WHAT YOU WILL DO:
In the data below, count every line that holds the string "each" and reply with the number alone.

DATA:
= Beginning of Section =

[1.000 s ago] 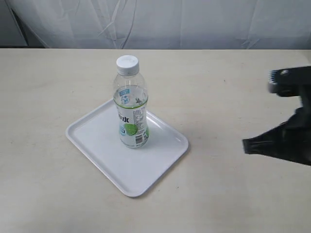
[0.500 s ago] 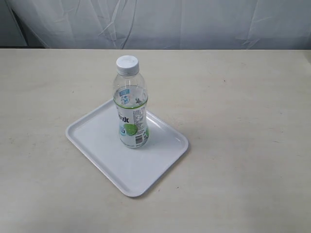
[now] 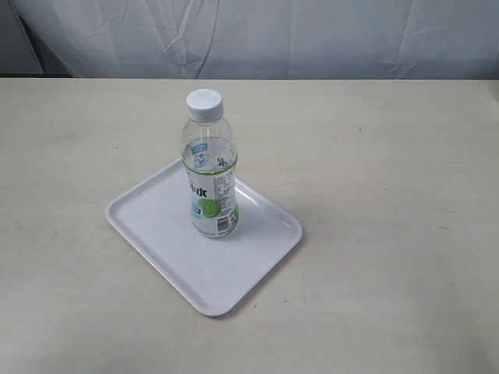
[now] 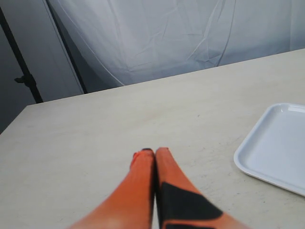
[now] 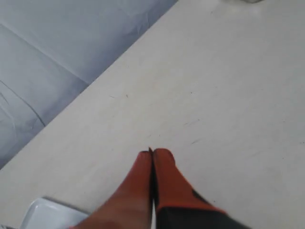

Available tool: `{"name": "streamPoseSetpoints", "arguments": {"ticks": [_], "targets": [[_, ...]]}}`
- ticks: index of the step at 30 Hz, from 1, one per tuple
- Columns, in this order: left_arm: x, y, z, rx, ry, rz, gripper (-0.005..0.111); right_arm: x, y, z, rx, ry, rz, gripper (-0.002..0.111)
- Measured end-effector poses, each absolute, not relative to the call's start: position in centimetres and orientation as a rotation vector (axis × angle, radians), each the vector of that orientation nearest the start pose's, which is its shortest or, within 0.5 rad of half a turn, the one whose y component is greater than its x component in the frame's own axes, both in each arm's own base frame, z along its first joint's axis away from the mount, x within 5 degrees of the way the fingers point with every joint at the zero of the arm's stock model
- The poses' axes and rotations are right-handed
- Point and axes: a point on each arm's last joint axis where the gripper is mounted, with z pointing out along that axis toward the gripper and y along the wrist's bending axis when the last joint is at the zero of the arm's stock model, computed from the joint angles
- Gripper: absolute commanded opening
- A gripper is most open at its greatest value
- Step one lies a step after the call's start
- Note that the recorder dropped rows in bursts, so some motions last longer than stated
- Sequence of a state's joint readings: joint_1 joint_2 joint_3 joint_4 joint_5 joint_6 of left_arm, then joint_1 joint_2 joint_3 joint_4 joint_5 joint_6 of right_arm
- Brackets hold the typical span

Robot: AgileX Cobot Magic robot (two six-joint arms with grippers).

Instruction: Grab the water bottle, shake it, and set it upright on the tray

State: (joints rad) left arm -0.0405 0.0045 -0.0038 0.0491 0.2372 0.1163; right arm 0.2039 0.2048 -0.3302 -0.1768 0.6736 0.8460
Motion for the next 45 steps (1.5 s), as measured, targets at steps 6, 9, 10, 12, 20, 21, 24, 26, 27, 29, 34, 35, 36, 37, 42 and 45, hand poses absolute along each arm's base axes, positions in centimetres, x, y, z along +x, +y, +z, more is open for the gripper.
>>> {"name": "streamPoseSetpoints", "arguments": {"ticks": [6,9,10,12,20,21,24,26,27,29,34,35,36,37,42,45], "targets": [[5.6,-0.1,19.3,0.167,1.714,0.101,0.000,5.0,-0.1,19.8,0.688,1.951,0.415,-0.001],[5.6,-0.1,19.3,0.167,1.714,0.101,0.000,4.8,-0.1,18.1,0.728,1.940,0.405,-0.001],[5.6,-0.1,19.3,0.167,1.714,0.101,0.000,4.8,-0.1,17.8,0.735,1.933,0.413,-0.001],[5.6,-0.1,19.3,0.167,1.714,0.101,0.000,4.8,0.0,17.2,0.739,1.921,0.434,-0.001],[5.6,-0.1,19.3,0.167,1.714,0.101,0.000,5.1,0.2,17.7,0.656,1.866,0.433,-0.001],[5.6,-0.1,19.3,0.167,1.714,0.101,0.000,5.1,0.2,17.9,0.653,1.854,0.437,-0.001],[5.6,-0.1,19.3,0.167,1.714,0.101,0.000,5.2,0.1,18.1,0.642,1.822,0.441,-0.001],[5.6,-0.1,19.3,0.167,1.714,0.101,0.000,5.3,0.1,18.1,0.635,1.801,0.441,-0.001],[5.6,-0.1,19.3,0.167,1.714,0.101,0.000,5.4,0.1,18.1,0.630,1.790,0.440,-0.001],[5.6,-0.1,19.3,0.167,1.714,0.101,0.000,5.5,0.0,18.2,0.598,1.768,0.423,-0.001],[5.6,-0.1,19.3,0.167,1.714,0.101,0.000,5.5,-0.1,18.8,0.417,1.735,0.295,-0.001],[5.6,-0.1,19.3,0.167,1.714,0.101,0.000,5.5,-0.1,18.8,0.384,1.741,0.267,-0.001],[5.6,-0.1,19.3,0.167,1.714,0.101,0.000,5.5,-0.1,18.8,0.361,1.749,0.248,-0.001],[5.6,-0.1,19.3,0.167,1.714,0.101,0.000,5.5,-0.1,18.8,0.333,1.753,0.225,-0.001],[5.6,-0.1,19.3,0.167,1.714,0.101,0.000,5.5,0.0,18.7,0.261,1.772,0.166,-0.001],[5.6,-0.1,19.3,0.167,1.714,0.101,0.000,5.5,-0.1,18.7,0.248,1.773,0.153,-0.001]]}}
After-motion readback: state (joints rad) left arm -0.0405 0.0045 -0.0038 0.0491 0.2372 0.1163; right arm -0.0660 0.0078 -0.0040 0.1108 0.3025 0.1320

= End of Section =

RESPONSE TO THE EXERCISE:
3